# [WHAT YOU HAVE TO DO]
The records below are to be output exactly, except for their pictures.
AVAILABLE DATA: Begin
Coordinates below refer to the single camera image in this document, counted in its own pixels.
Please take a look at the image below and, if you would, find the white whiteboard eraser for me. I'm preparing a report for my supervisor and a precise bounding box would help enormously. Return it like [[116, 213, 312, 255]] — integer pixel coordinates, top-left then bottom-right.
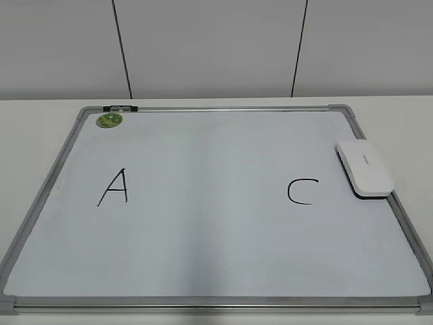
[[336, 139, 394, 198]]

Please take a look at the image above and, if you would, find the aluminium framed whiteboard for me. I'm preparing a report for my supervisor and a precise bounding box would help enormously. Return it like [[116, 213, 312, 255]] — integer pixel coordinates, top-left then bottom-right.
[[1, 105, 432, 315]]

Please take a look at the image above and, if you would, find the green round sticker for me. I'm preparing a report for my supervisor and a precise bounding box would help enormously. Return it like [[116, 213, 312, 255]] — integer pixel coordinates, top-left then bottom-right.
[[95, 113, 123, 129]]

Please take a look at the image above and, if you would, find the black hanging clip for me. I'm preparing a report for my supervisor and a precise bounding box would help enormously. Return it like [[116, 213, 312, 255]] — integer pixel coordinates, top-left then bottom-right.
[[102, 105, 138, 112]]

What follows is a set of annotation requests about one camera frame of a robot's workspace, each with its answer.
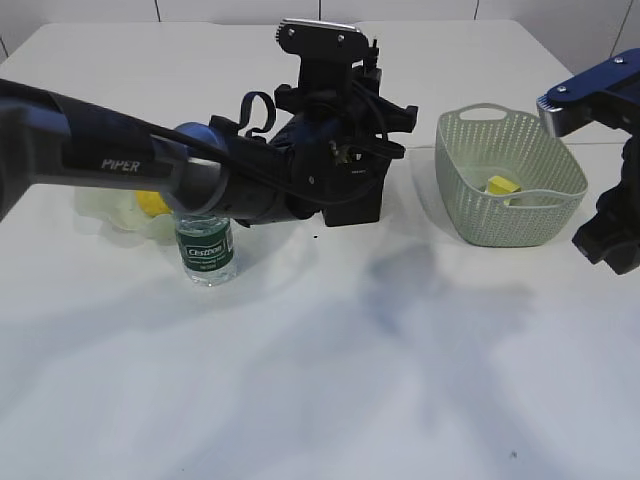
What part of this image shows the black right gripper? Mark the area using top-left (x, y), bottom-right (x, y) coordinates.
top-left (572, 107), bottom-right (639, 275)

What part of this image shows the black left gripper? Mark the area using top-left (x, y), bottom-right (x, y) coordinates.
top-left (209, 65), bottom-right (418, 225)

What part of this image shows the yellow waste paper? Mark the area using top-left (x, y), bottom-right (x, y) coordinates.
top-left (483, 175), bottom-right (522, 206)

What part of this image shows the clear water bottle green label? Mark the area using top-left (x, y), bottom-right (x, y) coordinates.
AVAILABLE DATA: End
# [SOLUTION FOR THIS EXERCISE]
Coordinates below refer to the single camera image in this document, counted in its own pixels.
Please take a look at the image below and, if you would, find the white whiteboard eraser for me. I'm preparing a report for my supervisor and a precise bounding box would help enormously. Return it like [[116, 213, 312, 255]] — integer pixel coordinates, top-left then bottom-right.
[[336, 139, 394, 198]]

Please take a look at the image above and, if you would, find the aluminium framed whiteboard for me. I'm preparing a report for my supervisor and a precise bounding box would help enormously. Return it like [[116, 213, 312, 255]] — integer pixel coordinates, top-left then bottom-right.
[[1, 105, 432, 315]]

Please take a look at the image above and, if you would, find the green round sticker for me. I'm preparing a report for my supervisor and a precise bounding box would help enormously. Return it like [[116, 213, 312, 255]] — integer pixel coordinates, top-left then bottom-right.
[[95, 113, 123, 129]]

Please take a look at the image above and, if you would, find the black hanging clip for me. I'm preparing a report for my supervisor and a precise bounding box would help enormously. Return it like [[116, 213, 312, 255]] — integer pixel coordinates, top-left then bottom-right.
[[102, 105, 138, 112]]

What follows is a set of annotation requests about one camera frame of a robot's workspace, each with its answer.
What part of this image shows the black right gripper? Mark the area using top-left (x, y), bottom-right (x, y) coordinates.
top-left (572, 107), bottom-right (639, 275)

What part of this image shows the black left gripper? Mark the area using top-left (x, y), bottom-right (x, y) coordinates.
top-left (209, 65), bottom-right (418, 225)

What part of this image shows the yellow waste paper? Mark the area using top-left (x, y), bottom-right (x, y) coordinates.
top-left (483, 175), bottom-right (522, 206)

What part of this image shows the clear water bottle green label? Mark the area using top-left (x, y), bottom-right (x, y) coordinates.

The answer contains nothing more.